§ Input data
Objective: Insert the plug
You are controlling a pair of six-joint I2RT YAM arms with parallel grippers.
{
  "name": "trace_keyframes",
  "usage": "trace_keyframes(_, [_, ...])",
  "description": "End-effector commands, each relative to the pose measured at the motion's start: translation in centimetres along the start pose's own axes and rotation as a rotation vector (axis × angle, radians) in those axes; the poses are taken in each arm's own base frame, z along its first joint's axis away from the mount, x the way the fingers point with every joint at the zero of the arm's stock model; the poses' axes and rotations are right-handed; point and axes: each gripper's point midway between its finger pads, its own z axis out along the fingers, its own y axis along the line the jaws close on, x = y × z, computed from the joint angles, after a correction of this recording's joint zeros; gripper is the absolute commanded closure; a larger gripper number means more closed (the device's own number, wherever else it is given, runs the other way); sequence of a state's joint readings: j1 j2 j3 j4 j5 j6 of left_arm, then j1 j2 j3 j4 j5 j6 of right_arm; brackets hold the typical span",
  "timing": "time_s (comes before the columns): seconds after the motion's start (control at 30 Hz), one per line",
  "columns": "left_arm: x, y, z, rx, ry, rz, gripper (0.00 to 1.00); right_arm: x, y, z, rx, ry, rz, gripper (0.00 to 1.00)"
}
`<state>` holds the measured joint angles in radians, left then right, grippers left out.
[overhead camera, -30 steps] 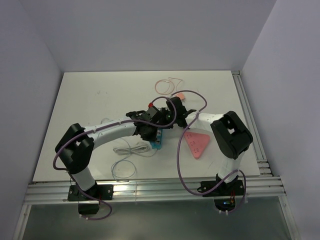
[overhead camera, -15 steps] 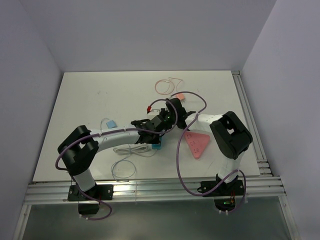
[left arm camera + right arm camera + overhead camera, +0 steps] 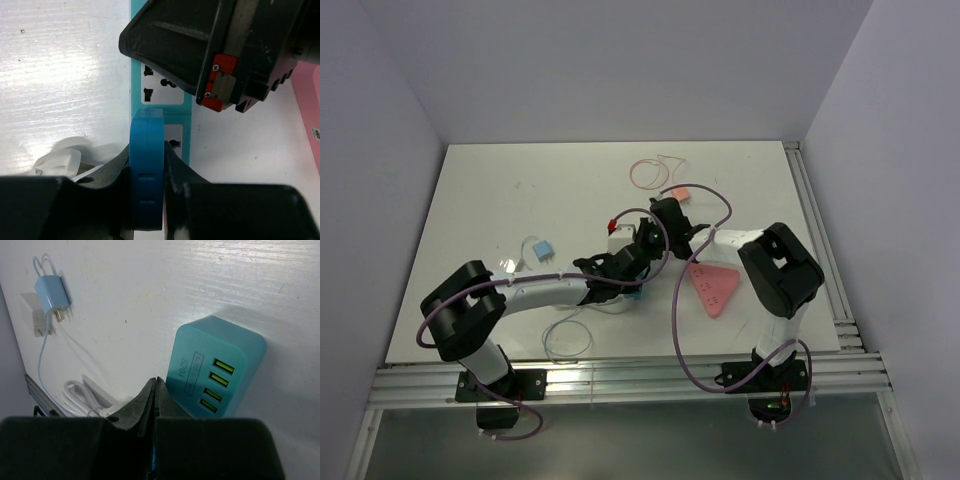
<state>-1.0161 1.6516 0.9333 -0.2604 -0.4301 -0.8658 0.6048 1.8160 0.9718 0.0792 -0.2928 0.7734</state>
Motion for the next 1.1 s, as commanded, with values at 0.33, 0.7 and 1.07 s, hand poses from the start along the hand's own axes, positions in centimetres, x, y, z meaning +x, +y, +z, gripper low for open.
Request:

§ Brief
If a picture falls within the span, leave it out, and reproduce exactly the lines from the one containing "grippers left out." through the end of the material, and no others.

§ Answer area
`<state>` holds the measured joint angles in radians, left then right, grippers left out.
[overhead camera, -30 steps] 
[overhead camera, -15 steps] 
[left arm camera + right arm camera + overhead camera, +0 steps] 
<state>-1.0161 1.6516 0.9333 -0.2604 -0.4301 -0.8658 0.6048 1.8160 0.9718 0.0792 -0.2928 0.7734</state>
Motion for the next 1.1 s, as commanded, with values at 0.33, 0.7 and 1.07 s, hand poses from the start along the hand's own axes, positions in centimetres, x, y, z meaning +x, +y, +z, gripper low for open.
Request:

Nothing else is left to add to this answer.